Work to be completed: Provide only the number of lines below that contain the word "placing".

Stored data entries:
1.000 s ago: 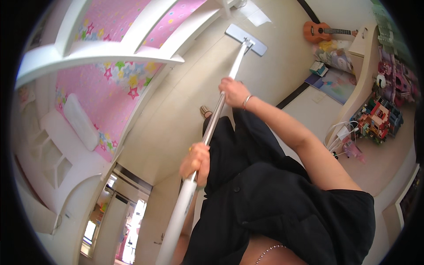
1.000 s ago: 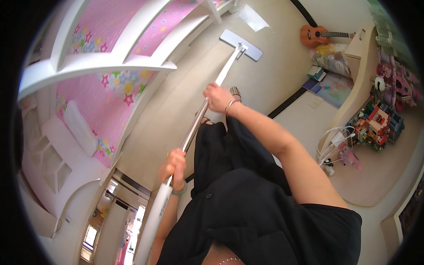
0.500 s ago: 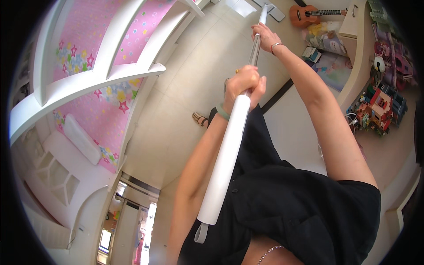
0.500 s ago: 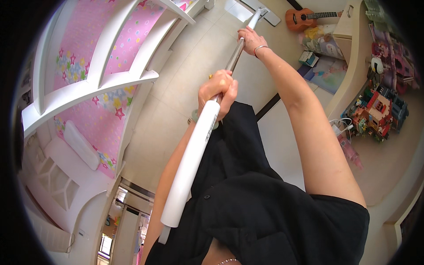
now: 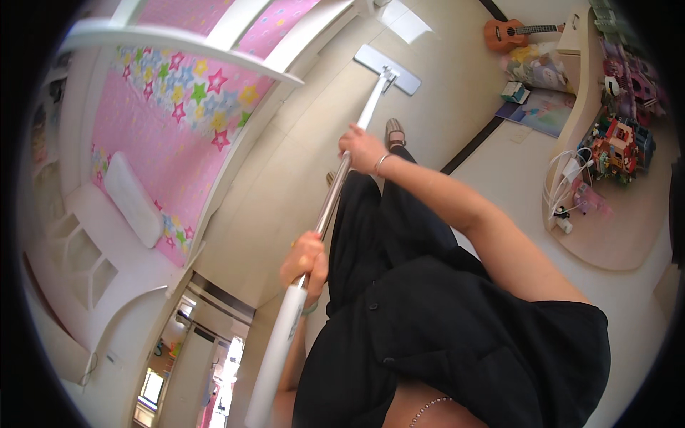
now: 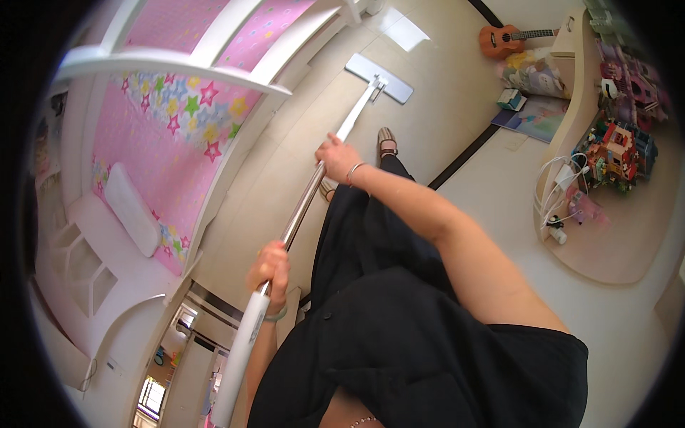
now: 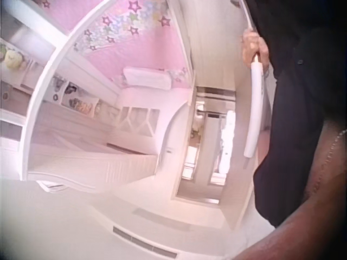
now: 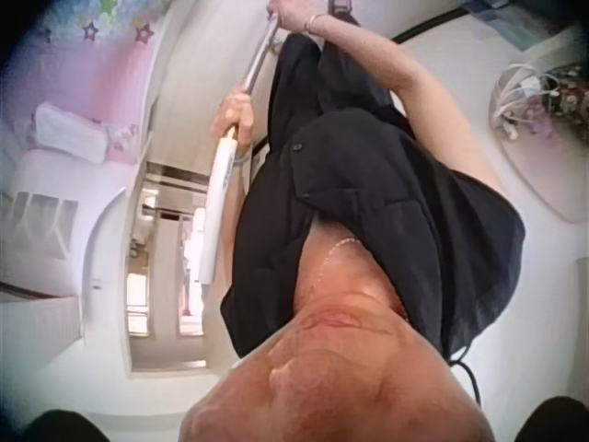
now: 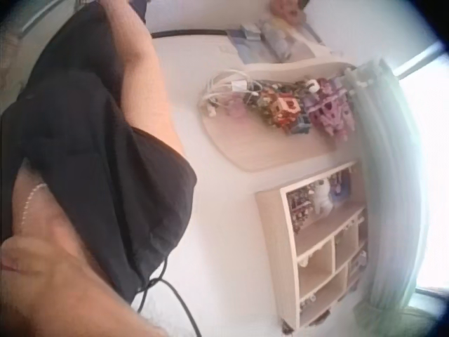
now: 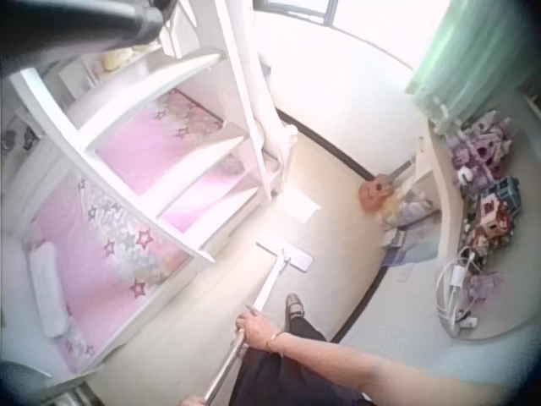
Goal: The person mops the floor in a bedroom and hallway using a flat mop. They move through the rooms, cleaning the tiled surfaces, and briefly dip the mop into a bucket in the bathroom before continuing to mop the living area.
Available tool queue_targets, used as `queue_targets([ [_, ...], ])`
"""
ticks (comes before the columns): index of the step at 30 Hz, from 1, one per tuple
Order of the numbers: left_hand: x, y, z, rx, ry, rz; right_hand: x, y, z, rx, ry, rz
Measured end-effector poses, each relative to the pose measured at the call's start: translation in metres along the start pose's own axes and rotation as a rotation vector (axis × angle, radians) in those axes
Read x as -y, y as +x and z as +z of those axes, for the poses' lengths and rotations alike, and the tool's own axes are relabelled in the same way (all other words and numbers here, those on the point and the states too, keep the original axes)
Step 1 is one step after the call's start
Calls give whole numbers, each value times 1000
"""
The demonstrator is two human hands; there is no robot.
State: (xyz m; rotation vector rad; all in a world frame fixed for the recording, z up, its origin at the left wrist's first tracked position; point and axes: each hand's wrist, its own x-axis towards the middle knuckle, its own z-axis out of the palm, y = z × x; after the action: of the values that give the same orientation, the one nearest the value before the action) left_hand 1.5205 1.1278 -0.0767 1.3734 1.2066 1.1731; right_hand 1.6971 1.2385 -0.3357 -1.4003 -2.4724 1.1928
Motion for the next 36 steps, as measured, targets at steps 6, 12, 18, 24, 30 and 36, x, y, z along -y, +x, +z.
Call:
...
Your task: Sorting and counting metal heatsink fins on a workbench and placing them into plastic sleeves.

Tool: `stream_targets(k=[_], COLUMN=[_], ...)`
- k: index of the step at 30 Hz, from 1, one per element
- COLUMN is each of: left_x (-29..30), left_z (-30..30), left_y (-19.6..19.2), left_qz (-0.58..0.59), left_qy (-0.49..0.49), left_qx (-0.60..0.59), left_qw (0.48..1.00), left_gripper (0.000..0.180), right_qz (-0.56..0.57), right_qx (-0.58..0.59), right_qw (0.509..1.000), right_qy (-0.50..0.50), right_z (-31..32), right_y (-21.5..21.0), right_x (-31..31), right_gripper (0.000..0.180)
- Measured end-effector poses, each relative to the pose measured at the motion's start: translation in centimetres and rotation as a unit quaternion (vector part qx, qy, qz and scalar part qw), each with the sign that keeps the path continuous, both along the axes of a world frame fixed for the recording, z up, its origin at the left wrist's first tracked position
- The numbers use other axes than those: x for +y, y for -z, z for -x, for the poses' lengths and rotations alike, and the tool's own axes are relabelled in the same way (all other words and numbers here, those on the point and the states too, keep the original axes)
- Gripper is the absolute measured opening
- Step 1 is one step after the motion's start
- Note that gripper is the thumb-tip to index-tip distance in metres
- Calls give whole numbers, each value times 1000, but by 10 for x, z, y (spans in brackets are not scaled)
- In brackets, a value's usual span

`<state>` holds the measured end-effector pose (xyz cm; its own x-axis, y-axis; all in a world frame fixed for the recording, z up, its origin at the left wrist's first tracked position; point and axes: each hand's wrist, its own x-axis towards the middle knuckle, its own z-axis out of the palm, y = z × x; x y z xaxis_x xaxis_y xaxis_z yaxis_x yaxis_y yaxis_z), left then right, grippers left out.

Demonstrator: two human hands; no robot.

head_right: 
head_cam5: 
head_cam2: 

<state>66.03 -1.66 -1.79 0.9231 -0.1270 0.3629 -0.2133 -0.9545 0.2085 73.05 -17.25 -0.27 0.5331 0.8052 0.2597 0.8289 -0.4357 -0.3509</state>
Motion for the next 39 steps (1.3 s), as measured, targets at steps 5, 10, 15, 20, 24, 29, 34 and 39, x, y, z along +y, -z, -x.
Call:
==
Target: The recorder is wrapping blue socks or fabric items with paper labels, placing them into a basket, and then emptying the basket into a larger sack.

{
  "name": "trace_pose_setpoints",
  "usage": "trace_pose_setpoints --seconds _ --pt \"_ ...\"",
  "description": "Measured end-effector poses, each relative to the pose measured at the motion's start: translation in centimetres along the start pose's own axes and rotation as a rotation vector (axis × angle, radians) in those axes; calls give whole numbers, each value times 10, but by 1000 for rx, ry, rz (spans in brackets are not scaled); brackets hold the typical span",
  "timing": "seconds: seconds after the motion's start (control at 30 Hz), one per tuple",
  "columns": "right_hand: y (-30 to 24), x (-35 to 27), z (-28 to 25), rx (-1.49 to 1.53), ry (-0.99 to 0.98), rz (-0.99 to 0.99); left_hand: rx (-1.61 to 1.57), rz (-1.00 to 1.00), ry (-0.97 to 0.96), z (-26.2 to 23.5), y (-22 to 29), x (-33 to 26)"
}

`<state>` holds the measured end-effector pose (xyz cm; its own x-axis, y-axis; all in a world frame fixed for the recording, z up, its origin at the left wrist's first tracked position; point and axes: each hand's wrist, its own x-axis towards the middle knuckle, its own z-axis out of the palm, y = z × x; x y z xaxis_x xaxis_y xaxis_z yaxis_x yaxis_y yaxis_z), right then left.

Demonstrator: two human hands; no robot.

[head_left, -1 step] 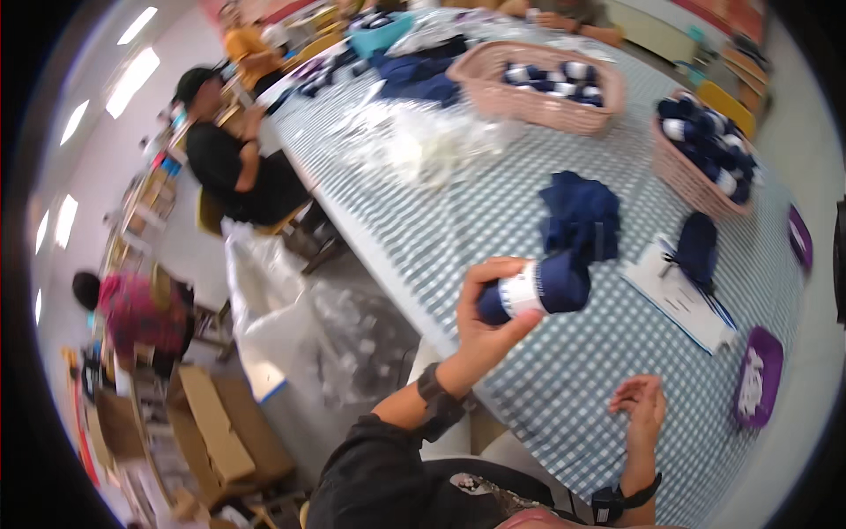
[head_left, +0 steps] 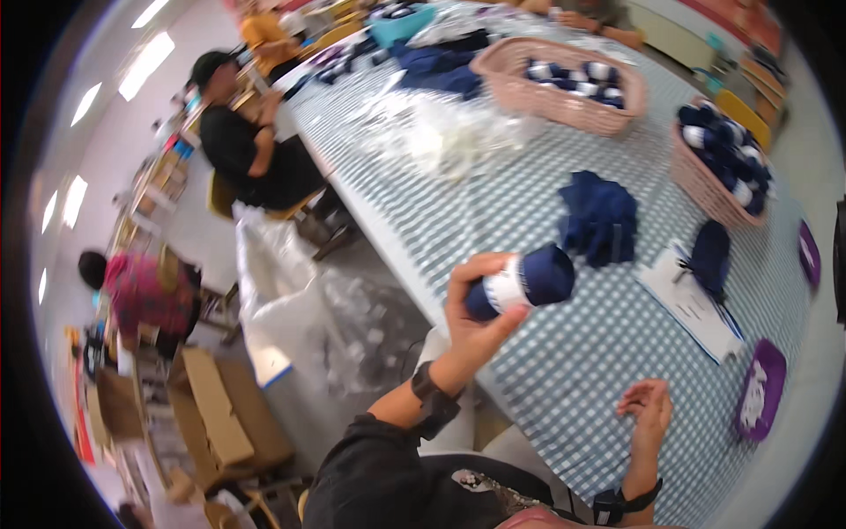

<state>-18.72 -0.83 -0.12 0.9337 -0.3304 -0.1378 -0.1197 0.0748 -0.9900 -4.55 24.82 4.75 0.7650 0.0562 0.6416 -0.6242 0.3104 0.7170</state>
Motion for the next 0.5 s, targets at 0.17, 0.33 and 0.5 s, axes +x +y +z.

Response below: 2